January 20, 2009

President Obama's Inauguration

In a day worthy of celebration whether you are a Republican or a Democrat, Barack Obama was sworn in today as the 44th President of the United States. Below is the video of his swearing in and inaugural address:



Obama takes office amid crisis at home and abroad. Two separate wars in the Middle-East have strained our vital military resources. Al-Qaida, in defiance of Western intervention in the region, continues to garner new recruits and plot violence against the Western world. Unrest in Israel and the Palestinian territories of Gaza and the West Bank has threatened the stability of the entire Middle-East. And at home, economic recession and heightened unemployment has put a tremendous strain on American families.

Exogenous events often catalyze shifts in Presidential power. With our world in such turmoil, Obama will have the prerogative to chart a new course and stamp his place in history.

January 9, 2009

So Barack Obama's A Wacky Leftist, huh?

If you're at all like Crazy McCain Lady and believed all the rhetoric spewed during the 2008 Presidential Campaign, then you might be surprised to see that President-elect Obama doesn't seem in a rush to tack our country to the political far left (he's also not an Arab, by the way). This despite a very comfortable victory for Obama that also saw Democrats pick up vast majorities in both houses of Congress.

In 1932, FDR toppled incompetent incumbent Herbert Hoover in a landslide (472-59 in the electoral college). FDR used his electoral mandate to repudiate Hoover's
laissez-faire policies and usher in a new era of Keynsian economic policy, marked by dramatic increases in state spending and creation of social programs to stimulate economic growth.

In 1964, Lyndon Johnson rode a massive wave of public sympathy over JFK's assassination to victory in the Presidential race, defeating Barry Goldwater with 61% of the popular vote. He used that mandate to implement his Great Society - a set of liberal policies and reforms designed to eliminate poverty and racial injustice, which tacked the country further left.

In 1980, Ronald Reagan cruised to a very lopsided victory on a road paved by Teddy Kennedy, after the Massachusetts Senator took incumbent Democrat Jimmy Carter to the wire in a heated Primary campaign. Reagan ushered in a new era of supply-side economics, characterized by massive deregulation and a slashing of income and capital gains tax rates (including the marginal income tax rate from 70% to 28% by 1986). Reagan's restructuring of US economic policy was perhaps a consequence of the prevailing winds at the time (as the supply-side theory gained momentum), but Reagan also claimed a mandate by interpreting his margin of victory during a time of stagflation as a repudiation by the public of liberal economic policies.
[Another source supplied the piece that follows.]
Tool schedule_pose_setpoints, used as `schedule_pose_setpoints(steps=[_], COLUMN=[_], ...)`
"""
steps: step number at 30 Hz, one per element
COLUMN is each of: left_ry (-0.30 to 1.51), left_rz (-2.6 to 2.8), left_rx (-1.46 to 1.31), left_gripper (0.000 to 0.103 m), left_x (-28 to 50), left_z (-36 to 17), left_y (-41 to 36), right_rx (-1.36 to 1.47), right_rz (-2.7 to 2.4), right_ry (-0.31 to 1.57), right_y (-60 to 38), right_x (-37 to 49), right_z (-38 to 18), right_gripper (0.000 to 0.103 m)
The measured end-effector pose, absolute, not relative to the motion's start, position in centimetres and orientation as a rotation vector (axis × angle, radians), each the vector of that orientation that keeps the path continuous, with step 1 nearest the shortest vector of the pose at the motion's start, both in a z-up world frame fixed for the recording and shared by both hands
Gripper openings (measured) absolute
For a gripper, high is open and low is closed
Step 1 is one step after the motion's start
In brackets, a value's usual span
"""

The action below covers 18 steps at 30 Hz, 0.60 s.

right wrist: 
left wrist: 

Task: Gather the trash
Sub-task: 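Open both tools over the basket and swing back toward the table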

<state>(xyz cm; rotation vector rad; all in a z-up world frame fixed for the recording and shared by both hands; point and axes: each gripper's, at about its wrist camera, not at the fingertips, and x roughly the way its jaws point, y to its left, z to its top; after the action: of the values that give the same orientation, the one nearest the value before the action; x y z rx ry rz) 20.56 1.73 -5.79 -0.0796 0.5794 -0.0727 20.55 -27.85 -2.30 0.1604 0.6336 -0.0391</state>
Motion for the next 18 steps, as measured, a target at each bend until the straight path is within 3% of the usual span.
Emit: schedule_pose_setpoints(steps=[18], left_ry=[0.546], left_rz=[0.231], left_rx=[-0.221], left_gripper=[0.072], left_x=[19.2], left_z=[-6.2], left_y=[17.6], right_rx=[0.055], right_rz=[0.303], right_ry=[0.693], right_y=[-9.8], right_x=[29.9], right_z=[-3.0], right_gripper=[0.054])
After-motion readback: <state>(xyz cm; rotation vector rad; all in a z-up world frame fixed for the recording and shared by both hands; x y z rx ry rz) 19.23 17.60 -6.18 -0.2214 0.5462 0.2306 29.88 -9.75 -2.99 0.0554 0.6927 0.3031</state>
Each of these Presidents used large margins of victory to justify the introduction of new paradigms into public policy, each leading to fundamental ideological shifts in our political landscape. But while "change" was a key theme of Obama's campaign, at this point it is not apparent that Obama is driven by an unwavering political ideology that will see him tack us back to the left.
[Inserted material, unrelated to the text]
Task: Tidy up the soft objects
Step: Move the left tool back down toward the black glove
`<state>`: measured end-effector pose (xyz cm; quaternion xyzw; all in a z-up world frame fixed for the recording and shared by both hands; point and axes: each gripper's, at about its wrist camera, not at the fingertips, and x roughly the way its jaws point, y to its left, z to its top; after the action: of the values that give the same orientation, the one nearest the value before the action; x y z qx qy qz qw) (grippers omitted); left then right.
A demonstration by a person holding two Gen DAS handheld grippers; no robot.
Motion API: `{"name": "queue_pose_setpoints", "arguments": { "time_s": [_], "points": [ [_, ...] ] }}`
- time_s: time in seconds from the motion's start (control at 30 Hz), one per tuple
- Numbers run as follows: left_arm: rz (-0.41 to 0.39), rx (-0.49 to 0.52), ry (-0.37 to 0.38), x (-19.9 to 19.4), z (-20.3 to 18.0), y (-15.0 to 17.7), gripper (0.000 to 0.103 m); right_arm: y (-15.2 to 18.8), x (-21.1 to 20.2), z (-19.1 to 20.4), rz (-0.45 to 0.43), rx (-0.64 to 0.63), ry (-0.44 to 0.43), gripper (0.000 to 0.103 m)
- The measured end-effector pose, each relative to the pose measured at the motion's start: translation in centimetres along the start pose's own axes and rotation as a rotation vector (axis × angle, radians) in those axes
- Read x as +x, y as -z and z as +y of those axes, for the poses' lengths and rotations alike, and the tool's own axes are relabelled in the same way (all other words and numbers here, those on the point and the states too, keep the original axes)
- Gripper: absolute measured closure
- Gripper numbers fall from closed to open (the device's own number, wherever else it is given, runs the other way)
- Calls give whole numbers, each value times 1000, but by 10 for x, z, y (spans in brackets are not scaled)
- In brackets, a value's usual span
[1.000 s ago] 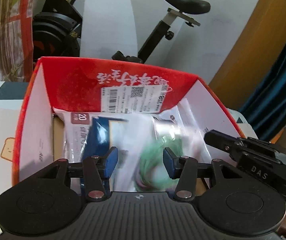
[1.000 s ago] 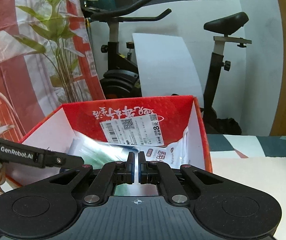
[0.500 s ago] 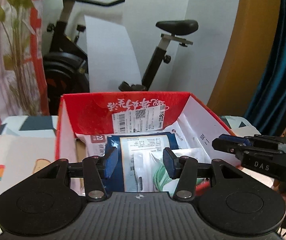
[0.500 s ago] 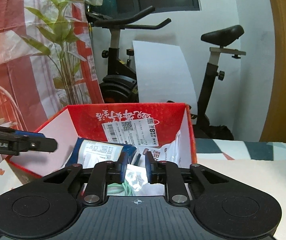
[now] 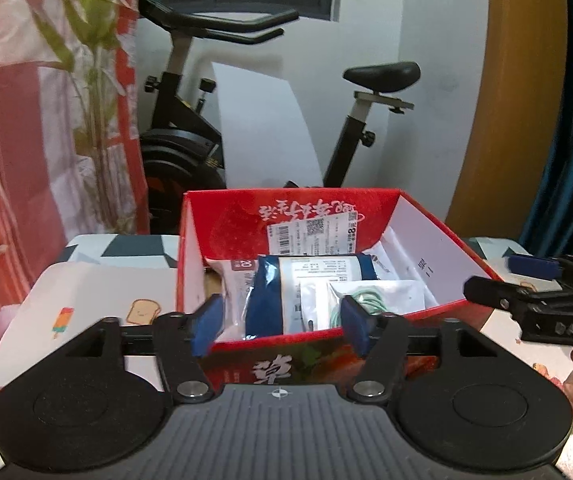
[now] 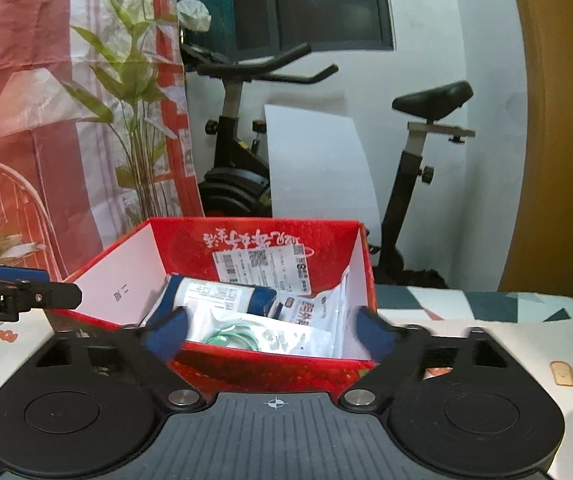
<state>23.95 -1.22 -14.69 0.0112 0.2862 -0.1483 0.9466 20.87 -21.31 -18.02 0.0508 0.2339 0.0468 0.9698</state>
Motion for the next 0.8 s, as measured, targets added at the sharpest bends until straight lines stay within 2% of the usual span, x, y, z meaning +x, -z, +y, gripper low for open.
{"name": "queue_pose_setpoints", "arguments": {
  "time_s": [0.03, 0.1, 0.37, 0.8],
  "points": [
    [-8, -2, -9, -4, 0, 2, 14, 1, -4, 2, -9, -3, 4, 2],
    [-28, -9, -39, -11, 0, 8, 2, 2, -12, 6, -37, -11, 9, 0],
    [3, -42, -57, -25, 6, 29, 0, 11, -36, 19, -63, -14, 22, 0],
    [63, -99, -115, -49, 10, 90, 0, 78, -57, 29, 46, 112, 46, 0]
  ]
}}
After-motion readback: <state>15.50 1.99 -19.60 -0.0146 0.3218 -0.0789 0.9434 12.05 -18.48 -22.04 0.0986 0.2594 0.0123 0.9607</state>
First, days after his election win, Obama announced that Secretary of Defense Robert Gates would maintain his post under the new Administration. Gates, who enjoys fairly widespread bipartisan support but isn't exactly considered the messiah by antiwar activists, was selected by President Bush to replace Donald Rumsfeld as Defense Secretary in 2006. Obama also announced last month that proposed tax increases for those making over $200,000 per year may be delayed in an effort to stimulate economic growth. This move has infuriated liberals, who see such tax increases as necessary both to finance Obama's domestic agenda and to ease the ballooning federal budget deficit (currently at around $450 billion...and counting).

So, despite an electoral mandate and an allied majority in both the House and Senate, the President-elect thus far has straddled the political center, reaching to both sides while keeping the ideologues at bay. We'll see how long the spirit of bipartisanship holds, but in the meantime, it may be that Obama isn't quite the champion of the political left that many thought during the campaign.

Oh, as for the picture above, I just couldn't help myself. Let's hope that, since Crazy McCain Lady has read so much about Obama, she stumbles across this blog.